This is a companion to the canonical R440 4-Bay 3.5". It shares the full R440 platform: 1st or 2nd Gen Intel Xeon Scalable on LGA 3647, 16 DDR4 DIMM slots with the asymmetric topology, the same PERC controller lineup, the same NDC networking options, and the same value-tier PSU pair. The 8-Bay 2.5" uses a direct-attach backplane (no SAS expander layer), which is the cleanest cabling and the simplest troubleshooting path of any R440 backplane variant.
To configure a build, call 1-800-778-1545 or use the quote form below. Every refurbished unit ships under our 180-day warranty with 12+ hour burn-in testing, and volume pricing starts at 5 units.

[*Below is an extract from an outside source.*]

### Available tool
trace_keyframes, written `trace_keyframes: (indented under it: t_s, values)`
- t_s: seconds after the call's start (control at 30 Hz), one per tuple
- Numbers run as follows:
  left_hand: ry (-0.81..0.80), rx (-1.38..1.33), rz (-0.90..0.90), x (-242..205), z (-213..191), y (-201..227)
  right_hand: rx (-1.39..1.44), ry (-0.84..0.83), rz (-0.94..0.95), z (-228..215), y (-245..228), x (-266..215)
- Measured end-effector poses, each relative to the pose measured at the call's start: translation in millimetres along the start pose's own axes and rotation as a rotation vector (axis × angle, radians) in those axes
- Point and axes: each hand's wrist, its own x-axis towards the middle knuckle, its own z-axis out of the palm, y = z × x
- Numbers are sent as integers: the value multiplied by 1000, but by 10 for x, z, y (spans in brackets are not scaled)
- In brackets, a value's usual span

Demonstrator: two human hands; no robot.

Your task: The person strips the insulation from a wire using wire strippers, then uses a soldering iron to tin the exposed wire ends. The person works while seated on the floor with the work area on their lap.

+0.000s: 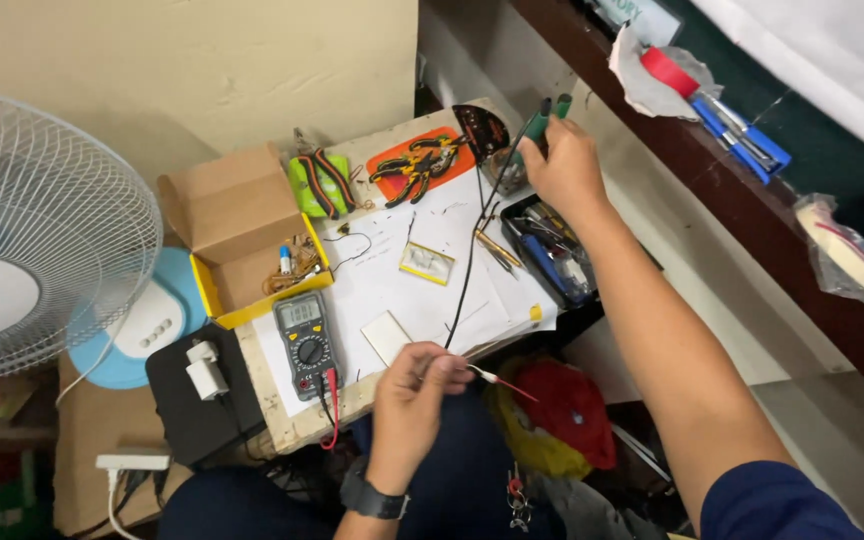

When 8-Bay 2.5" Is the Right Choice
The 8-Bay 2.5" earns its place when one of these patterns applies: 135 W or higher CPU specs are part of the requirement and 10-bay configurations are blocked by Dell's thermal restriction matrix anyway, fleet rollouts where uniform 8-bay configs reduce operational complexity and standardize procurement across multiple sites, cost-balanced compute deployments where the chassis price-per-node matters and 8 SAS/SATA bays cover the storage tier, web tier and application tier servers where 8 bays handle log and data volumes cleanly, modest virtualization hosts (10 to 20 VMs per host) where 8 SSDs are sufficient for the VM datastore tier, container hosts and Kubernetes workers where local SSD speeds image pulls, vSAN OSA nodes in small clusters where 8 SSDs is the right tier, and infrastructure-tier servers (domain controllers, utility servers) where 8 bays comfortably cover the workload.
What does not belong on this chassis: workloads that genuinely need 10 SAS/SATA bays for storage capacity (step to the 10-Bay 2.5" companion with a 125 W or lower CPU), NVMe-required workloads (use the 10-Bay 2.5" NVMe companion), bulk LFF capacity (the canonical 4-Bay 3.5" or step up to R740xd), high-density virtualization above 20 VMs per host (R640 is the path), and workloads needing more than 1 TB memory (R640 or R740).
Storage - 8 SFF Bays (the Defining Characteristic)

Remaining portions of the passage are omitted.